What you are saying is fine, however the day when you meet the girl of your live will come. You are feeling like that because you have not met her yet, and when you do, she will eclipse the rest. You will move other girls apart because of her.

I have heard words like these several times. People say them to me in response to my rejection of sharing my life with a single person.

Long time ago, during my first long term relationship, I thought that my girlfriend could meet other boys and do whatever she wanted with them. My unique request was that she did not stop to love me. When I told she so, it brought a lot of drama, cries, and "what you really want to do is to fuck other girls" similar sentences to our relationship. Partly it was true, I wanted to meet other girls, or at least to be allowed to do that. However the main reason was different. I had been seeing how other relationships failed, so I supposed that our relationship also would finish soon or later. I did not wanted she wasted her time spending it only with me. And it was principally about her, in those times I was really focused on my career.

Well, after several up and downs our relationship ended. When we broke up I had not stopped loving her, we did it just to be separated, and she still remains in my life. Fourteen years have passed since I met her, and she is still one of the most important persons in my life. To desist loving her is not in my plans.

I have met other girls in the last years. Some of them have gained a similar significance than she, for all of them I wrote this post. Some people freaks out when I talk about my beloved girls in plural. Usually this people do not understand that my feelings for them are similar to the feelings that monogamus people have for their partners. So when I declare my position about monogamy those people usually answer like I wrote at the beginning of this post.

I strongly reject monogamy for me. It is because I do not believe in the existence of a person who is my counterpart at one hundred percent. We are all different people, and everyone else can give us balance in different ways. Inside of us there is not a puzzle lacking of a single piece; believe me, we are completed by our own, and we can find a very glad feeling when we link ourselves to other people.

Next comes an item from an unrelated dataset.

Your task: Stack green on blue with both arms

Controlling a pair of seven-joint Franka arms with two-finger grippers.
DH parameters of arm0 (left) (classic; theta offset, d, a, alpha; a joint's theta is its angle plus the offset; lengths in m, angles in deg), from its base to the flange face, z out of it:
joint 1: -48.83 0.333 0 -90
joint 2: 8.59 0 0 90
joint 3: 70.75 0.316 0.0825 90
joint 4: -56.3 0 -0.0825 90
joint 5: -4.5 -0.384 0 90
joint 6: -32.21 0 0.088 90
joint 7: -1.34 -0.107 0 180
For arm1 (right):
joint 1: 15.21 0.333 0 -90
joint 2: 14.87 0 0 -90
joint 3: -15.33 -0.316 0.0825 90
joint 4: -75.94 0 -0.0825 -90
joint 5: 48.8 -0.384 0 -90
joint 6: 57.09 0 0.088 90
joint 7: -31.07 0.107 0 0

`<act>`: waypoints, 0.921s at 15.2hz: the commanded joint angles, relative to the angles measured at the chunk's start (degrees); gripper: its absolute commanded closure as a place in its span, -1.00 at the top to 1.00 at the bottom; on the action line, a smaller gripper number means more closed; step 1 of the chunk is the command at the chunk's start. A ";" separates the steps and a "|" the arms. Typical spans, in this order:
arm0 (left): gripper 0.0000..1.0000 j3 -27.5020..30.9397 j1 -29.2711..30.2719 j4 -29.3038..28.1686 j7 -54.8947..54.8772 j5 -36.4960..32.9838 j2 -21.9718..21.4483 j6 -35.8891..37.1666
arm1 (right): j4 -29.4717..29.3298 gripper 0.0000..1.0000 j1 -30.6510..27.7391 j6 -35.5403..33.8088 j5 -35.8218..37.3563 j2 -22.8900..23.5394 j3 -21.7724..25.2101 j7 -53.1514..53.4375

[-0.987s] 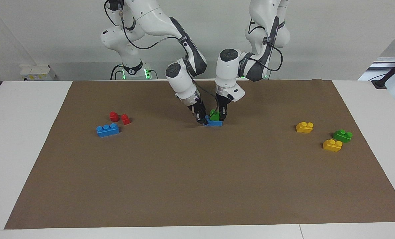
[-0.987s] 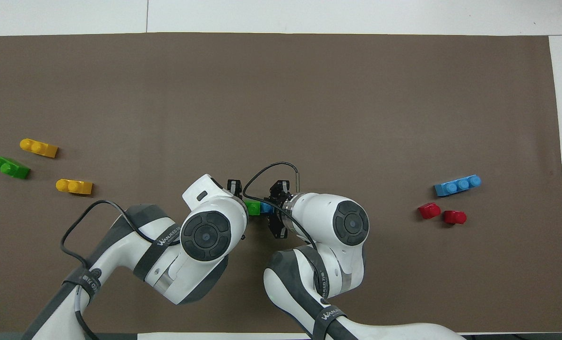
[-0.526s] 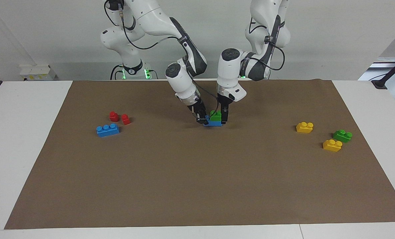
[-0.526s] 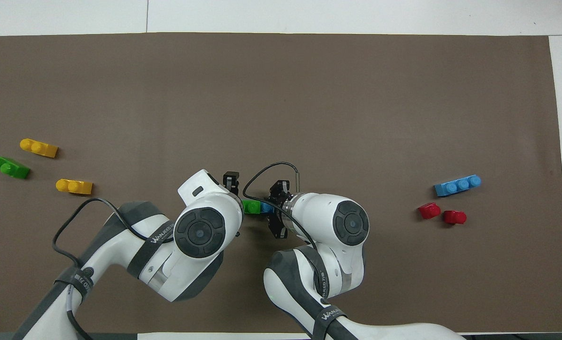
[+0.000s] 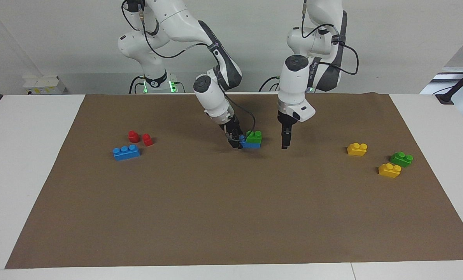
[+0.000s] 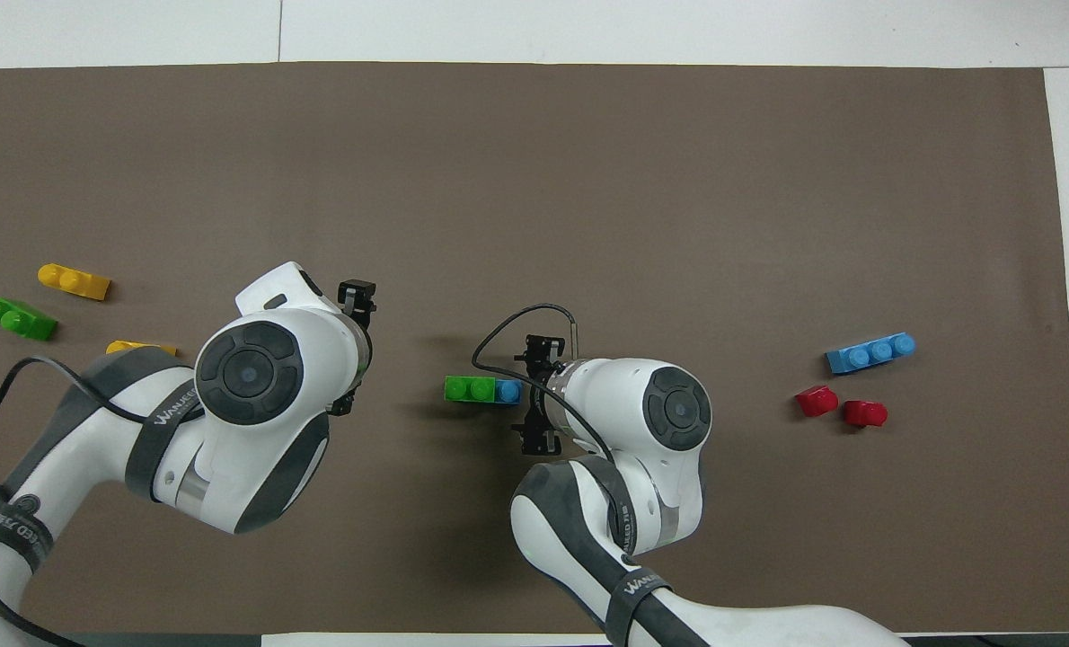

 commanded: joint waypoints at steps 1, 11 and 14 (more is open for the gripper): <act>1.00 -0.28 3.60 1.43 -6.44 -0.50 -0.44 3.32 | -0.29 0.95 -4.24 -5.06 -1.59 -2.01 -0.17 -4.73; 1.00 -0.19 16.42 10.83 -51.41 3.29 0.00 18.87 | -0.46 1.00 -19.44 -23.76 2.95 -10.36 0.27 -35.10; 1.00 -0.19 19.42 12.86 -61.71 3.29 -0.09 20.64 | -3.18 1.00 -24.37 -31.32 12.88 -12.38 0.27 -47.33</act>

Then it is clear that there is not a better half of me wandering the world looking for me. There is not a unique person who could make me feel happy, and to search for her is nonsense, is frustrating, and is even harmful. The same happens with relationships, to rely my emotional stability, time, and energies in a single person has no meaning. I do not want to worry about trifles like if that person smiled, killed, or fucked with other guys.

Sometimes people doubt that my feelings for those girls who are close to me was love. It is obviously love. What I feel for them is a great feeling of joy, which I can clearly distinguish from friendship or simple affection. Those girls bring to my life a lot of good things in such different ways.

Love should not be exclusive, or at least is how I see it. And I like to feel love in this way. So when somebody mentions the girl of my life I have to affirm with determination that she does not exist.